Janet came to us not long after that binge. Her home was seriously cluttered, but more problematic for her was her excessive buying. Although she had a successful professional career with a good income, her family was always short of money. Her credit cards were maxed out, and she owed more than $25,000. She had tried but failed to pay off any of the debt in three years. In fact, the total was growing rather than shrinking.

Her financial problems were the source of serious arguments with her husband. The week before she came in for treatment, her husband had criticized her for her spending and refused to help her with cooking or cleaning at home. She was angry and upset. She felt unappreciated by him and complained that he had made her "slave of the year." Depressed about her circumstances and anxious to avoid further conflict with him, she got into the car to go for a drive.

Her drive led her to the mall, and before she knew it, she was standing in a clothing store, still brooding over the fight at home. Even at this point, however, a shopping episode was not inevitable. She had not yet thought much about what she was doing. When she did, however, her thoughts betrayed her.
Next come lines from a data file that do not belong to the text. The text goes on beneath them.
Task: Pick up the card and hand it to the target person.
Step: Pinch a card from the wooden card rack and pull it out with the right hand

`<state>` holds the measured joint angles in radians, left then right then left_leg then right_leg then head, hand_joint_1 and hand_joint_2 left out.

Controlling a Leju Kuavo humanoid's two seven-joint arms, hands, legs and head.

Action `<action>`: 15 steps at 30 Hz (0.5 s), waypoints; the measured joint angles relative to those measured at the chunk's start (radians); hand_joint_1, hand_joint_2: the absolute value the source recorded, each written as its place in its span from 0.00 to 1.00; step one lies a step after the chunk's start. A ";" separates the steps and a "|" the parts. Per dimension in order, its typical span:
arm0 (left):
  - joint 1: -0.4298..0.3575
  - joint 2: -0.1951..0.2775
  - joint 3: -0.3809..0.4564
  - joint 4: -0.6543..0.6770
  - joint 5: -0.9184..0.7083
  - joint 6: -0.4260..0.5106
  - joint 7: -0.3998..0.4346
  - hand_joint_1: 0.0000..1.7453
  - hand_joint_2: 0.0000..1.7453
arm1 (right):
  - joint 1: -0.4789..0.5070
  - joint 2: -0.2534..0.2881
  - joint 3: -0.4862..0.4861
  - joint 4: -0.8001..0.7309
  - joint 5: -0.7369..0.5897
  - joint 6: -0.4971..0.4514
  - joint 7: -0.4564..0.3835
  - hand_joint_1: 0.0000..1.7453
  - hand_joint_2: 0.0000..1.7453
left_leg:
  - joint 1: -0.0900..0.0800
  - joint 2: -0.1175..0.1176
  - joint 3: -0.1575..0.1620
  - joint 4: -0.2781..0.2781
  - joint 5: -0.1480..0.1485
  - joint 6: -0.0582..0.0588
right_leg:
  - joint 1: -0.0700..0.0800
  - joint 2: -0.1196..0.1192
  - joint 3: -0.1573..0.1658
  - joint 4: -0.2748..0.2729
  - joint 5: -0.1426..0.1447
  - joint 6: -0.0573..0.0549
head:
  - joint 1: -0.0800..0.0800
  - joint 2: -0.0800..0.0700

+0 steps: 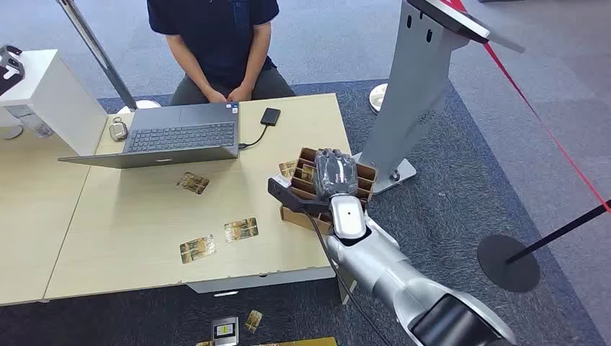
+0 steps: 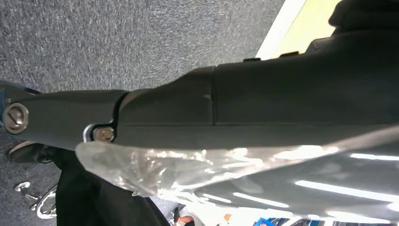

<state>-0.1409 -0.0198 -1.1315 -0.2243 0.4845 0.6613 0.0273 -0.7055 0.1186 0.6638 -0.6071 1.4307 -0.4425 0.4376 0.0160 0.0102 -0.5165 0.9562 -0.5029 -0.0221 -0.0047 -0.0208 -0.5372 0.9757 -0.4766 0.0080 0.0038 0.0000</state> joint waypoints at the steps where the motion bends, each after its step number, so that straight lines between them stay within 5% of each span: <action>1: 0.000 0.000 0.000 0.000 0.000 0.000 0.000 0.00 0.00 | -0.001 0.000 0.000 0.001 0.000 0.001 0.000 0.54 1.00 | 0.000 0.000 0.000 0.000 0.000 0.000 | 0.000 0.000 0.000 0.000 0.000 0.000 | 0.000 0.000; 15: 0.001 0.000 0.000 0.000 -0.003 0.001 0.000 0.00 0.00 | -0.003 0.008 0.003 0.029 0.009 0.028 -0.001 0.56 1.00 | 0.000 0.000 0.000 0.000 0.000 0.000 | 0.000 0.000 0.000 0.000 0.000 0.000 | 0.000 0.000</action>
<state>-0.1397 -0.0200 -1.1315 -0.2243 0.4816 0.6619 0.0274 -0.7084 0.1263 0.6665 -0.5779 1.4398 -0.4149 0.4368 0.0160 0.0102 -0.5167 0.9561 -0.5030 -0.0222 -0.0046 -0.0208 -0.5373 0.9757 -0.4767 0.0079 0.0038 0.0000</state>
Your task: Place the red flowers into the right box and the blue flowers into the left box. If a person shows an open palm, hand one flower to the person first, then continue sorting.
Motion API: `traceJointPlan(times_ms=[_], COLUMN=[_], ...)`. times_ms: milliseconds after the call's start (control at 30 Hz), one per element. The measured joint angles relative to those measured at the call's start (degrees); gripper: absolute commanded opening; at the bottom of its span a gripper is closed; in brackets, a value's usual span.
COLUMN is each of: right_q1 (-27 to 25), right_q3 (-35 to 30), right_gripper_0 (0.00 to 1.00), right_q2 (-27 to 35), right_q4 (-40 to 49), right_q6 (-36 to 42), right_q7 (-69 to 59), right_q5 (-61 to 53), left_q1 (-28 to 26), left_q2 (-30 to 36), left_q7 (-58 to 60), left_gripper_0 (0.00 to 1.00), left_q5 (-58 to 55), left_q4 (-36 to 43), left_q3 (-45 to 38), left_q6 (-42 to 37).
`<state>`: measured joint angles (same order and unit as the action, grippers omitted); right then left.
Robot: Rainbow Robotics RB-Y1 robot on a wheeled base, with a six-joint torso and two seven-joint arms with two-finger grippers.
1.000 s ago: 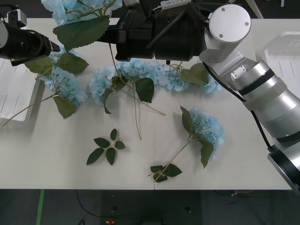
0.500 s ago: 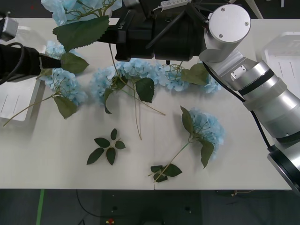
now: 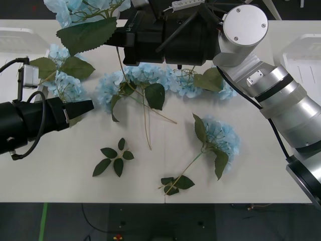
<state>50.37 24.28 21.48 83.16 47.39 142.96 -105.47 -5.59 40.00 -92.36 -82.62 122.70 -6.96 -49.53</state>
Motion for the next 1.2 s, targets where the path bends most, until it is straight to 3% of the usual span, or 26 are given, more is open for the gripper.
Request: traceJointPlan(times_ms=[200,433,767,1000,1067,1100,1167,1200], right_q1=[0.0,0.0,0.01,0.01,0.01,0.01,0.01,0.01], right_q3=[0.06,0.16,0.17,0.17,0.17,0.18,0.18,0.18], right_gripper_0=[0.0,0.0,0.0,0.0,0.0,0.0,0.0,0.0], right_q2=[0.0,0.0,-0.01,-0.01,-0.01,-0.01,-0.01,-0.01], right_q4=[0.0,0.0,0.0,0.0,0.0,0.0,0.0,0.0], right_q6=[-0.01,-0.01,-0.02,-0.03,-0.09,-0.17,-0.34,-0.4], right_q7=[-0.08,-0.3,-1.56,-1.61,-1.64,-1.66,-1.67,-1.68], right_q5=[0.0,0.0,0.31,0.69,0.76,0.82,0.93,0.93], left_q1=[0.6,4.8,12.33,15.17,15.31,15.33,15.4,15.47], left_q2=[-8.92,-14.27,-18.1,-18.82,-18.84,-18.84,-18.84,-18.85], left_q7=[0.0,0.0,0.0,0.0,0.0,0.0,0.0,0.0], left_gripper_0=[1.0,1.0,1.0,1.0,0.92,0.79,0.46,0.15], left_q5=[4.91,14.68,17.58,18.1,18.1,18.1,18.1,18.1], left_q4=[3.23,0.22,-10.83,-13.97,-13.97,-13.97,-13.98,-13.98], left_q3=[3.41,12.82,20.94,22.38,22.38,22.38,22.38,22.38], left_q6=[3.87,12.6,26.11,27.62,27.64,27.65,27.69,27.71])
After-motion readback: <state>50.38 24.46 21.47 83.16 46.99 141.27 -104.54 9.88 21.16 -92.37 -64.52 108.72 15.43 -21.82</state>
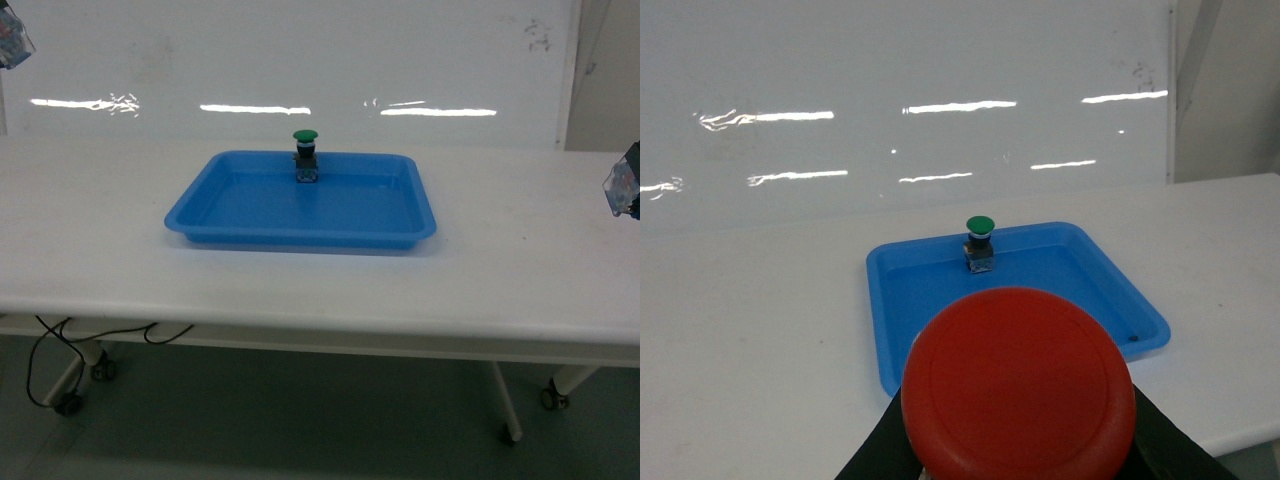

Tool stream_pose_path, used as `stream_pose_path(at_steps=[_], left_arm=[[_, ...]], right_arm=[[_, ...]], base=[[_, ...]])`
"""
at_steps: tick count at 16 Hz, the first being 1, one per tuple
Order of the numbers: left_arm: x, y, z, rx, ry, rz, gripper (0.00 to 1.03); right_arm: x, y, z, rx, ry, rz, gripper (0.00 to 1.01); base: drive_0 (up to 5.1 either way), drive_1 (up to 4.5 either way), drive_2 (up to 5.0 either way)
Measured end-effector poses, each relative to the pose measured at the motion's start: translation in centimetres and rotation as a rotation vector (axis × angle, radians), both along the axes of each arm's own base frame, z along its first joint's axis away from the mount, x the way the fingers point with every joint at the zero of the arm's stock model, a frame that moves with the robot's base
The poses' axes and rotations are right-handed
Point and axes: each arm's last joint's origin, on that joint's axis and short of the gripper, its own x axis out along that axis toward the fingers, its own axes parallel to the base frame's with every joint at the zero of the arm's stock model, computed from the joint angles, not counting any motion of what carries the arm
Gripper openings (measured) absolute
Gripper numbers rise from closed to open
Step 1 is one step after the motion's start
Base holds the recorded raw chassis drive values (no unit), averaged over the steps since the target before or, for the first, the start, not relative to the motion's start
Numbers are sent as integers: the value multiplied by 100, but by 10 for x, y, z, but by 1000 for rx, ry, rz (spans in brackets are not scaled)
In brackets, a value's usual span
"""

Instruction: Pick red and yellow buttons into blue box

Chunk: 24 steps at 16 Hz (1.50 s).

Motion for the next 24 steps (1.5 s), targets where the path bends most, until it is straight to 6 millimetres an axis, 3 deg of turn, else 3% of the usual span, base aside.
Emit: stream_pose_path(at_steps=[7,24], left_arm=[[0,0,0,0,-2,0,25],[0,0,0,0,-4,-2,25]], right_arm=[[0,0,0,0,-2,-2,25],[0,0,0,0,-1,-2,25]], base=[[460,-366,-48],[440,-220,-220]])
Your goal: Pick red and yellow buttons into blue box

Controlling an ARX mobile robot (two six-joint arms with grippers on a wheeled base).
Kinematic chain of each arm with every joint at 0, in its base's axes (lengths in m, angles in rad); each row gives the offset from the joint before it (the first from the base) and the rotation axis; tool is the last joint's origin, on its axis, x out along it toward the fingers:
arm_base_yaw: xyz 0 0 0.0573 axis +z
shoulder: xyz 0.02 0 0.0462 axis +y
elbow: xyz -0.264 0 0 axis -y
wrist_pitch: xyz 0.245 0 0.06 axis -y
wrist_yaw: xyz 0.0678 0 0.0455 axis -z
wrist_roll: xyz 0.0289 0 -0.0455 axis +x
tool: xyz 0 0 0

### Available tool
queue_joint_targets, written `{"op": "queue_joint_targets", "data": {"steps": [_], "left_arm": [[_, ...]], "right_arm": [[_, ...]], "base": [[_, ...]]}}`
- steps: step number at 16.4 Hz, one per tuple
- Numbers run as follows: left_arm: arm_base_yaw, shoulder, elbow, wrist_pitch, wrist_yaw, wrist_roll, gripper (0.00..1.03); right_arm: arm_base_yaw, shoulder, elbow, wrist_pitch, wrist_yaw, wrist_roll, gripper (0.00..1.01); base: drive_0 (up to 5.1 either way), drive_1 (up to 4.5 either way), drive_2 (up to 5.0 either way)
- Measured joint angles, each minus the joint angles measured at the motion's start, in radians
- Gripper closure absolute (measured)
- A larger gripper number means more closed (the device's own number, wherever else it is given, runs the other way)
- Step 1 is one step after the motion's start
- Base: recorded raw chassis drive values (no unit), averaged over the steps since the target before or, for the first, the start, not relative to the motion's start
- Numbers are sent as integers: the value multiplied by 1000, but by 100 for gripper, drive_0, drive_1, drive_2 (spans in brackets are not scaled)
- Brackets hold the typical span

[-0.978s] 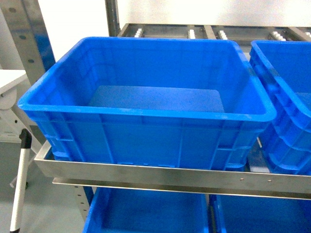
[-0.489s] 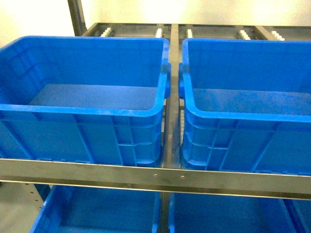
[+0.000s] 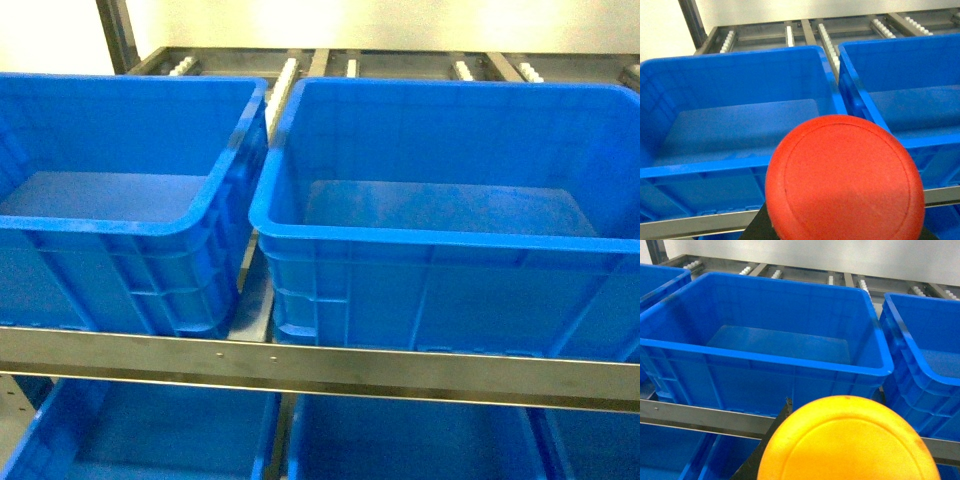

Her first thought was not of shopping, but of her husband:
What right does he have to tell me how to spend my money? I work hard and make a good salary. I deserve nice things!
These thoughts wiped away any chance she had of resisting the urge to buy. Despite the fact that she understood the seriousness of her addiction to shopping, the thoughts made it seem to her that she had a
duty
to shop just to prove her worth. The combination of her emotional state and the rack of dresses in front of her strengthened her rationalizations, and they in turn kept her from thinking rationally about her plight.